[Start of section]

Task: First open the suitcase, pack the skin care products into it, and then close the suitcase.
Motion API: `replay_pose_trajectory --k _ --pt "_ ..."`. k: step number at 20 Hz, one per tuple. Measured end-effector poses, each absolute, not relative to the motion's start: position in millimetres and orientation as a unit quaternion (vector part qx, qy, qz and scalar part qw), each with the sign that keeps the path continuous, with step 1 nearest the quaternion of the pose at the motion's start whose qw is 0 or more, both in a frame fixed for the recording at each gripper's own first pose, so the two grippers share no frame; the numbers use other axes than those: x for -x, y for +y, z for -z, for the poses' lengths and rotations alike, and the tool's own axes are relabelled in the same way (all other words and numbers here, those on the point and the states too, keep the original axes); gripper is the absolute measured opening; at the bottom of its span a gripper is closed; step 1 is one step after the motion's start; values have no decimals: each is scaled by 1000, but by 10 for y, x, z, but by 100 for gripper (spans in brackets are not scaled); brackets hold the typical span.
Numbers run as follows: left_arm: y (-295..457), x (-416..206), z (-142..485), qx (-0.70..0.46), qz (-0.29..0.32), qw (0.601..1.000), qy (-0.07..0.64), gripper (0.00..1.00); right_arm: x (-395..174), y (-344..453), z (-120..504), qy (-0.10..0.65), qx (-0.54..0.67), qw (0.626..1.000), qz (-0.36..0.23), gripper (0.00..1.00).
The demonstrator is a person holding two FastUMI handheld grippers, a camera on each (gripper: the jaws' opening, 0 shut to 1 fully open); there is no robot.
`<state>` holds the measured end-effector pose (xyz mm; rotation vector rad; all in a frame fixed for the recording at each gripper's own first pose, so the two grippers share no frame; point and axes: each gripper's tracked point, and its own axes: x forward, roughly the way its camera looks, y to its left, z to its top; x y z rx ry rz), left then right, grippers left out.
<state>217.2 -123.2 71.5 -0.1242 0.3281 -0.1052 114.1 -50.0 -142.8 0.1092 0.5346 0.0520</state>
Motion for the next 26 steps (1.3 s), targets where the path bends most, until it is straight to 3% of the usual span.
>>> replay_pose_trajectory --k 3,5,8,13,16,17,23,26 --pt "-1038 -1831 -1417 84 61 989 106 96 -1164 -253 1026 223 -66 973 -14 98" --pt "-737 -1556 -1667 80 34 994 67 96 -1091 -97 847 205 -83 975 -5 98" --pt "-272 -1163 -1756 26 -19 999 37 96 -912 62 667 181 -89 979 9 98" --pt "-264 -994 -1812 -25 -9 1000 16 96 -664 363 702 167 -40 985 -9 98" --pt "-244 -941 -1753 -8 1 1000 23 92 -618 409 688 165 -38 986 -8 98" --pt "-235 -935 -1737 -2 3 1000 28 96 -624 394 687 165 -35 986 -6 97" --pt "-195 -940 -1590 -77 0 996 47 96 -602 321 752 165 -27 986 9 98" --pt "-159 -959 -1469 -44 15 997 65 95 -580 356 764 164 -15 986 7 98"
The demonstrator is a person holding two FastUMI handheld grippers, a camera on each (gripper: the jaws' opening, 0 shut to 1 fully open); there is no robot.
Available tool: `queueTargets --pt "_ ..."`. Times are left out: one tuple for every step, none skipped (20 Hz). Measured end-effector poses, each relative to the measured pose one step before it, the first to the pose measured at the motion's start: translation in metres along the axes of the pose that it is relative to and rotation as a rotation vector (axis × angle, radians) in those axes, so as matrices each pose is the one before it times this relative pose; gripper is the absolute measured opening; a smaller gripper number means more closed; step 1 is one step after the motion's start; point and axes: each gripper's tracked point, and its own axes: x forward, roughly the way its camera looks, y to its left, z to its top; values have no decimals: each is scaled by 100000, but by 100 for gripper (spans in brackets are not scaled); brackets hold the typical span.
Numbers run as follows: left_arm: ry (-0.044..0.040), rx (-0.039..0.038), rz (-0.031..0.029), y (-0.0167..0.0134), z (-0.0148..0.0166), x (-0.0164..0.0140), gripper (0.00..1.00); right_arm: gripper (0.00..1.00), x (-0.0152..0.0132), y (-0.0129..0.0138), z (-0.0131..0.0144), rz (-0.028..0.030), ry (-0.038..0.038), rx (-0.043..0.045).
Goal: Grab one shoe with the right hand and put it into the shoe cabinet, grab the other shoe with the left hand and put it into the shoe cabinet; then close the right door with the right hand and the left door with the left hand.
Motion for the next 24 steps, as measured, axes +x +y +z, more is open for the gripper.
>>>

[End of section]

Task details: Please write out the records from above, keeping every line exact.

Response to this exercise:
Task: First open the suitcase, pack the skin care products into it, and then close the suitcase.
Motion API: `replay_pose_trajectory --k _ --pt "_ ..."`. k: step number at 20 Hz, one per tuple. Measured end-effector poses, each absolute, not relative to the motion's start: position in millimetres and orientation as a unit quaternion (vector part qx, qy, qz and scalar part qw), each with the sign that keeps the path continuous, with step 1 nearest the quaternion of the pose at the motion's start whose qw is 0 or more, both in a frame fixed for the recording at each gripper's own first pose, so the two grippers share no frame; the numbers use other axes than those: x for -x, y for +y, z for -z, for the poses' lengths and rotations alike, and the tool's own axes are relabelled in the same way (all other words and numbers here, those on the point and the states too, keep the original axes); gripper is the absolute measured opening; at the bottom of its span a gripper is closed; step 1 is one step after the motion's start; values have no decimals: each is scaled by 1000, but by 10 for y, x, z, but by 100 for gripper (spans in brackets are not scaled); brackets hold the typical span.
Numbers run as follows: left_arm: y (-295..457), x (-416..206), z (-142..485), qx (-0.70..0.46), qz (-0.29..0.32), qw (0.601..1.000), qy (-0.07..0.64), gripper (0.00..1.00); right_arm: x (-395..174), y (-344..453), z (-120..504), qy (-0.10..0.65), qx (-0.54..0.67), qw (0.626..1.000), qz (-0.36..0.23), gripper (0.00..1.00).
The demonstrator is a person holding two FastUMI handheld grippers, a camera on each (gripper: the jaws' opening, 0 shut to 1 fully open); there is no robot.
`<state>` holds the measured end-effector pose (xyz mm; rotation vector rad; all in a frame fixed for the recording at each gripper's own first pose, so the two grippers share no frame; point and axes: each gripper's tracked point, and its own axes: x forward, roughly the way its camera looks, y to its left, z to its top; x y z rx ry rz), left then right, grippers left out.
<state>217.2 -123.2 71.5 -0.1242 0.3281 -0.1052 114.1 -50.0 -142.8 0.1092 0.5346 0.0520</state>
Motion for the next 26 steps (1.3 s), targets where the path bends most, until it is straight to 3% of the usual span.
>>> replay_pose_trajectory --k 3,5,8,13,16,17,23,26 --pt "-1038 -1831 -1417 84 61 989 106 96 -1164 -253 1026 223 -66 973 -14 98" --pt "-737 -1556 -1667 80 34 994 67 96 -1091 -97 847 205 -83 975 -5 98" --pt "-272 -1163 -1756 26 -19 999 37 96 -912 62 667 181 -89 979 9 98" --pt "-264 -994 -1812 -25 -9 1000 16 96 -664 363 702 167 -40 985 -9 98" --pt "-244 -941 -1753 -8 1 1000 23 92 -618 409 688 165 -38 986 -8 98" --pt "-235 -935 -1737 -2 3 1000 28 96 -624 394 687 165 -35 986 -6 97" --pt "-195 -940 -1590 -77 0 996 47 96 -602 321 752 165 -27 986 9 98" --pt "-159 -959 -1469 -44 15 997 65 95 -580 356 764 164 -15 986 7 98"
The demonstrator is a person holding two FastUMI handheld grippers, a camera on each (gripper: the jaws' opening, 0 shut to 1 fully open); there is no robot.
Available tool: `queueTargets --pt "_ ..."`. Times are left out: one tuple for every step, none skipped (20 Hz). Measured end-effector poses, each relative to the measured pose one step before it, the first to the pose measured at the motion's start: translation in metres along the axes of the pose that it is relative to and rotation as a rotation vector (axis × angle, radians) in those axes, so as matrices each pose is the one before it times this relative pose; gripper is the absolute measured opening; a smaller gripper number means more closed; step 1 is one step after the motion's start; point and axes: each gripper's tracked point, and its own axes: x forward, roughly the way its camera looks, y to its left, z to its top; values have no decimals: each is scaled by 100000, but by 100 for gripper (spans in brackets are not scaled); brackets hold the typical span.
Numbers run as follows: left_arm: ry (-0.044..0.040), rx (-0.039..0.038), rz (-0.031..0.029), y (-0.0167..0.0134), z (-0.0148..0.0166), x (-0.0164..0.0140), gripper (0.00..1.00); right_arm: gripper (0.00..1.00), x (-0.0152..0.0132), y (-0.0129..0.0138), z (-0.0131..0.0144), rz (-0.028..0.030), ry (-0.038..0.038), rx (-0.043..0.045).
Goal: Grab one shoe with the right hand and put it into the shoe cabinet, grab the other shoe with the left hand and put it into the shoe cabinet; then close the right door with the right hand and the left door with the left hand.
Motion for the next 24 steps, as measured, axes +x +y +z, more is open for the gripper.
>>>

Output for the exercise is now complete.